YOUR TASK: Where pictures appear, omit them, and copy exactly only the lines from the start of the listing through the line containing "Trace the outline of every instance of the expansion", both included.

DATASET ENTRIES:
· · · · · · ·

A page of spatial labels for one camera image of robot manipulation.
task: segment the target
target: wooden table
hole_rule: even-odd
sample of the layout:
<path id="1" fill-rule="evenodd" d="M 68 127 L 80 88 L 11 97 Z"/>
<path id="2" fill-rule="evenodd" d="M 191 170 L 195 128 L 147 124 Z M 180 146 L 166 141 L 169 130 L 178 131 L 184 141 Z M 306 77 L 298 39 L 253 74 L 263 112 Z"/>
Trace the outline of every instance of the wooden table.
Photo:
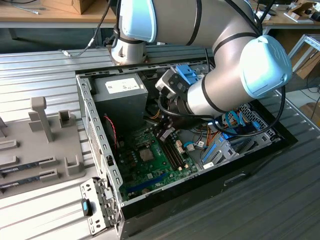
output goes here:
<path id="1" fill-rule="evenodd" d="M 256 11 L 257 3 L 250 0 L 252 8 Z M 284 15 L 286 11 L 275 10 L 276 16 L 271 16 L 270 20 L 264 20 L 262 23 L 263 34 L 268 34 L 271 29 L 320 29 L 320 22 L 296 23 Z"/>
<path id="2" fill-rule="evenodd" d="M 106 0 L 96 0 L 82 15 L 45 7 L 46 10 L 37 10 L 40 13 L 37 15 L 0 1 L 0 28 L 95 28 L 101 20 L 106 5 Z M 19 6 L 42 7 L 39 0 Z M 116 16 L 110 8 L 101 28 L 113 28 L 115 22 Z"/>

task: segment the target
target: expansion slot
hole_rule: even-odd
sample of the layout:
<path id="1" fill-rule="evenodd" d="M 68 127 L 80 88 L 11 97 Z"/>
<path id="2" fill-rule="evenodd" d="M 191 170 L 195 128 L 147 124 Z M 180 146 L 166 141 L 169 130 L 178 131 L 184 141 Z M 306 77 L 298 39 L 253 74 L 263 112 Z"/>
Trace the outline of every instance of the expansion slot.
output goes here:
<path id="1" fill-rule="evenodd" d="M 132 187 L 129 187 L 126 191 L 128 193 L 131 193 L 131 192 L 136 192 L 136 191 L 140 191 L 144 188 L 147 188 L 149 187 L 150 185 L 153 185 L 153 184 L 156 184 L 156 183 L 159 183 L 161 182 L 166 176 L 168 175 L 168 173 L 164 173 L 154 179 L 151 179 L 149 181 L 146 181 L 144 183 L 141 183 L 139 185 L 136 185 L 136 186 L 132 186 Z"/>
<path id="2" fill-rule="evenodd" d="M 0 174 L 9 174 L 9 173 L 15 173 L 15 172 L 19 172 L 19 171 L 23 171 L 23 170 L 27 170 L 27 169 L 32 169 L 32 168 L 37 168 L 37 167 L 51 167 L 53 165 L 58 164 L 58 161 L 56 159 L 56 157 L 48 157 L 45 159 L 41 159 L 38 161 L 34 161 L 34 162 L 29 162 L 26 164 L 21 164 L 18 166 L 10 166 L 10 167 L 4 167 L 4 168 L 0 168 Z"/>
<path id="3" fill-rule="evenodd" d="M 36 181 L 46 182 L 46 181 L 50 181 L 52 179 L 56 179 L 57 177 L 58 177 L 57 170 L 52 169 L 52 170 L 40 172 L 38 175 L 26 177 L 26 178 L 12 181 L 12 182 L 8 182 L 5 184 L 0 184 L 0 191 L 4 193 L 6 191 L 6 189 L 8 189 L 8 188 L 20 186 L 23 184 L 33 183 Z"/>

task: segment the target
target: table leg
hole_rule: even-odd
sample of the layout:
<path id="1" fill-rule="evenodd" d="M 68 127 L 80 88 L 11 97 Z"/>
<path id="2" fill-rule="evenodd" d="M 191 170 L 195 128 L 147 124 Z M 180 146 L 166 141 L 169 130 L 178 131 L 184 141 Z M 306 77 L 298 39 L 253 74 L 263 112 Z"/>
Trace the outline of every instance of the table leg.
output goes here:
<path id="1" fill-rule="evenodd" d="M 18 37 L 17 37 L 17 34 L 16 34 L 15 29 L 14 29 L 14 28 L 8 28 L 8 30 L 9 30 L 9 33 L 10 33 L 11 39 L 13 39 L 13 40 L 17 40 L 17 39 L 18 39 Z"/>

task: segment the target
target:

· · · · · · ·

WORKED SOLUTION:
A page of spatial labels for one camera image of robot manipulation.
task: segment the target
target: wooden table
hole_rule: even-odd
sample of the layout:
<path id="1" fill-rule="evenodd" d="M 68 127 L 80 88 L 11 97 Z"/>
<path id="2" fill-rule="evenodd" d="M 191 170 L 195 128 L 147 124 Z M 180 146 L 166 141 L 169 130 L 178 131 L 184 141 Z M 306 77 L 298 39 L 253 74 L 263 112 Z"/>
Trace the outline of every instance of the wooden table.
Photo:
output goes here:
<path id="1" fill-rule="evenodd" d="M 256 11 L 257 3 L 250 0 L 252 8 Z M 284 15 L 286 11 L 275 10 L 276 16 L 271 16 L 270 20 L 264 20 L 262 23 L 263 34 L 268 34 L 271 29 L 320 29 L 320 22 L 296 23 Z"/>
<path id="2" fill-rule="evenodd" d="M 106 0 L 96 0 L 82 15 L 45 7 L 46 10 L 37 10 L 40 13 L 37 15 L 0 1 L 0 28 L 95 28 L 101 20 L 106 5 Z M 19 6 L 42 7 L 39 0 Z M 116 16 L 110 8 L 101 28 L 113 28 L 115 22 Z"/>

task: segment the target
target: expansion slot
hole_rule: even-odd
sample of the layout:
<path id="1" fill-rule="evenodd" d="M 68 127 L 80 88 L 11 97 Z"/>
<path id="2" fill-rule="evenodd" d="M 191 170 L 195 128 L 147 124 Z M 180 146 L 166 141 L 169 130 L 178 131 L 184 141 Z M 306 77 L 298 39 L 253 74 L 263 112 Z"/>
Trace the outline of every instance of the expansion slot.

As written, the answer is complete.